Data records
[Start of section]
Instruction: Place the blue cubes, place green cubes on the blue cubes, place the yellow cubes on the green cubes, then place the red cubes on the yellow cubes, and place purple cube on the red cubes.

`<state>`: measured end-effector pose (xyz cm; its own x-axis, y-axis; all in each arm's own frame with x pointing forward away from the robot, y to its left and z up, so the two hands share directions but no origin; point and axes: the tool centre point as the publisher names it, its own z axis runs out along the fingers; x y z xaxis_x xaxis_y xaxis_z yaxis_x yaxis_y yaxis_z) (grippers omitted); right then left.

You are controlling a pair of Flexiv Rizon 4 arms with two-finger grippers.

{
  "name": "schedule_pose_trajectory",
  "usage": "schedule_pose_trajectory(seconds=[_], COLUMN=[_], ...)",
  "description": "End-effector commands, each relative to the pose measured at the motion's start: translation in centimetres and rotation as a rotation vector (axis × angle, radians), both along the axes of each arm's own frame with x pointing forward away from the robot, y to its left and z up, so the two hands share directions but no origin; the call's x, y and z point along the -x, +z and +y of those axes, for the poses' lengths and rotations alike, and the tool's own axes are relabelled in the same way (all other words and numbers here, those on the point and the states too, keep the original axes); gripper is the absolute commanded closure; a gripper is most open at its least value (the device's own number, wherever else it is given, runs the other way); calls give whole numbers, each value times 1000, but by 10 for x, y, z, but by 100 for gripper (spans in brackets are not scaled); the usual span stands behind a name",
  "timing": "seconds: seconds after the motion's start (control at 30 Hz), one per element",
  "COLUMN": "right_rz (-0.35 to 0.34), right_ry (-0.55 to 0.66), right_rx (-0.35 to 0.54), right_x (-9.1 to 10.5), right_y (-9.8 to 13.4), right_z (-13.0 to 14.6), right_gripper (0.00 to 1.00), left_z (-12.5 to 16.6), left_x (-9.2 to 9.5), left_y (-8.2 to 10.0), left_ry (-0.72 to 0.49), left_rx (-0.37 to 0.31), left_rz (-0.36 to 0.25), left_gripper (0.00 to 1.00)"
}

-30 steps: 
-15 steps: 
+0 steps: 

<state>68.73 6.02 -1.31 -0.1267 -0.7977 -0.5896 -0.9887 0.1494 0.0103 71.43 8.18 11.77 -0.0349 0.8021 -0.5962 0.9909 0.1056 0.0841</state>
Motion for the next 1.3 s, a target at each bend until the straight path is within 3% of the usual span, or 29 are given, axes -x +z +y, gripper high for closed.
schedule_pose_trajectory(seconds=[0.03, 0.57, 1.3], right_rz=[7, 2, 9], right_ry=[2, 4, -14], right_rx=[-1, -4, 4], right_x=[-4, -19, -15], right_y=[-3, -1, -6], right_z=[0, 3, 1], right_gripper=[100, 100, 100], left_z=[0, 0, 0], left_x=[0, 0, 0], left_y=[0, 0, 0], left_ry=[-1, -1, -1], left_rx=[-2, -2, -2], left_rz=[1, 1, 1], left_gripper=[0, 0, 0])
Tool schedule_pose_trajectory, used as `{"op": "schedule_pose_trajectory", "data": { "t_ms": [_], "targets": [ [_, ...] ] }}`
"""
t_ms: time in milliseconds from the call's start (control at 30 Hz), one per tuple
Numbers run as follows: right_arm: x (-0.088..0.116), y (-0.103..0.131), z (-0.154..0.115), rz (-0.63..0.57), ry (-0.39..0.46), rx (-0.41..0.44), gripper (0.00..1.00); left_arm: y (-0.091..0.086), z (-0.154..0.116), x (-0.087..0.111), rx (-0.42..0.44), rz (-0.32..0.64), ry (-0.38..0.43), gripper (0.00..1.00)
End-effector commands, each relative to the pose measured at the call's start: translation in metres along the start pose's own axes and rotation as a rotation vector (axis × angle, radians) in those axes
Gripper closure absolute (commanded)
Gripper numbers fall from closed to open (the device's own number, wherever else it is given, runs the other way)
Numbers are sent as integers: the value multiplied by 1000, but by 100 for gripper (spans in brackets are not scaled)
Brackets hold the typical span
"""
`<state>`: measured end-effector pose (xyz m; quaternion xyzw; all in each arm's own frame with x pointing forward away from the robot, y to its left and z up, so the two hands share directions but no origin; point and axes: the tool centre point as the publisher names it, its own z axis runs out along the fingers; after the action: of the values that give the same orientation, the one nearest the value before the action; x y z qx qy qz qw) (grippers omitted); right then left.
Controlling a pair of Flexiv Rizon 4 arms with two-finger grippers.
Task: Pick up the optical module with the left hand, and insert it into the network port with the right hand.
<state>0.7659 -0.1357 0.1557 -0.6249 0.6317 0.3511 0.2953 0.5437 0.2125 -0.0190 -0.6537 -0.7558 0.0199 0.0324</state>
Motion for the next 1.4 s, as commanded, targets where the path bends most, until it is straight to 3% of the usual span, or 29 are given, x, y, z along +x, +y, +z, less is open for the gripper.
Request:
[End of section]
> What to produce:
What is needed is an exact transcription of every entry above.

> Expected output:
Instruction: Place the blue cubes, place green cubes on the blue cubes, place the yellow cubes on the green cubes, then place the red cubes on the yellow cubes, and place purple cube on the red cubes.

`<state>`: measured end-effector pose (xyz cm; its own x-axis, y-axis; all in each arm's own frame with x pointing forward away from the robot, y to its left and z up, so the two hands share directions but no origin; point and axes: the tool centre point as the publisher names it, its own z axis runs out along the fingers; x y z xaxis_x xaxis_y xaxis_z yaxis_x yaxis_y yaxis_z) (grippers omitted); right then left.

You are controlling a pair of Flexiv Rizon 4 arms with two-finger grippers.

{
  "name": "schedule_pose_trajectory",
  "usage": "schedule_pose_trajectory(seconds=[_], COLUMN=[_], ...)",
  "description": "End-effector commands, each relative to the pose measured at the motion's start: translation in centimetres and rotation as a rotation vector (axis × angle, radians), both along the axes of each arm's own frame with x pointing forward away from the robot, y to its left and z up, so the two hands share directions but no origin; the call's x, y and z point along the -x, +z and +y of those axes, for the poses' lengths and rotations alike, and the tool's own axes are relabelled in the same way (all other words and numbers here, those on the point and the states too, keep the original axes); gripper is the absolute commanded closure; a gripper is most open at its least value (the device's own number, wherever else it is given, runs the other way); calls give whole numbers, each value times 1000, but by 10 for x, y, z, but by 100 for gripper (spans in brackets are not scaled); the usual span stands behind a name",
  "timing": "seconds: seconds after the motion's start (control at 30 Hz), one per element",
  "COLUMN": "right_rz (-0.35 to 0.34), right_ry (-0.55 to 0.66), right_rx (-0.35 to 0.54), right_x (-9.1 to 10.5), right_y (-9.8 to 13.4), right_z (-13.0 to 14.6), right_gripper (0.00 to 1.00), left_z (-12.5 to 16.6), left_x (-9.2 to 9.5), left_y (-8.2 to 10.0), left_ry (-0.72 to 0.49), left_rx (-0.37 to 0.31), left_rz (-0.36 to 0.25), left_gripper (0.00 to 1.00)"
}

-30 steps: 
-15 steps: 
+0 steps: 

<state>68.73 6.02 -1.31 -0.1267 -0.7977 -0.5896 -0.9887 0.1494 0.0103 71.43 8.18 11.77 -0.0349 0.8021 -0.5962 0.9909 0.1056 0.0841</state>
Motion for the next 1.3 s, a target at each bend until the straight path is within 3% of the usual span, or 29 are given, axes -x +z +y, gripper high for closed.
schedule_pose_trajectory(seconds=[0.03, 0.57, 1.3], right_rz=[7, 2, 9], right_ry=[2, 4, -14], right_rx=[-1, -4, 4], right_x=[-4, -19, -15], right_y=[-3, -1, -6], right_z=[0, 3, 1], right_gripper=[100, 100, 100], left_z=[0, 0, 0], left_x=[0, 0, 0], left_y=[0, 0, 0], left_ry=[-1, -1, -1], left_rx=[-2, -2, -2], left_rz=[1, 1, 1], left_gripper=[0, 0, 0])
Tool schedule_pose_trajectory, used as `{"op": "schedule_pose_trajectory", "data": { "t_ms": [_], "targets": [ [_, ...] ] }}`
"""
t_ms: time in milliseconds from the call's start (control at 30 Hz), one per tuple
Numbers run as follows: right_arm: x (-0.088..0.116), y (-0.103..0.131), z (-0.154..0.115), rz (-0.63..0.57), ry (-0.39..0.46), rx (-0.41..0.44), gripper (0.00..1.00); left_arm: y (-0.091..0.086), z (-0.154..0.116), x (-0.087..0.111), rx (-0.42..0.44), rz (-0.32..0.64), ry (-0.38..0.43), gripper (0.00..1.00)
End-effector commands, each relative to the pose measured at the call's start: translation in metres along the start pose's own axes and rotation as a rotation vector (axis × angle, radians) in those axes
Gripper closure absolute (commanded)
Gripper numbers fall from closed to open (the device's own number, wherever else it is given, runs the other way)
Numbers are sent as integers: the value multiplied by 1000, but by 100 for gripper (spans in brackets are not scaled)
Brackets hold the typical span
"""
`<state>`: measured end-effector pose (xyz m; quaternion xyzw; all in each arm's own frame with x pointing forward away from the robot, y to its left and z up, so the two hands share directions but no origin; point and axes: the tool centre point as the publisher names it, its own z axis runs out along the fingers; after the action: of the values that give the same orientation, the one nearest the value before the action; x y z qx qy qz qw) (grippers omitted); right then left.
Controlling a pair of Flexiv Rizon 4 arms with two-finger grippers.
Task: Pick up the optical module with the left hand, and insert it into the network port with the right hand.
<state>0.7659 -0.1357 0.1557 -0.6249 0.6317 0.3511 0.2953 0.5437 0.2125 -0.0190 -0.6537 -0.7558 0.0199 0.0324</state>
Motion for the next 1.4 s, as commanded, targets where the path bends most, until it is straight to 3% of the usual span, or 29 are given, x, y, z along +x, +y, +z, less is open for the gripper.
Request:

There is nothing else to this exercise.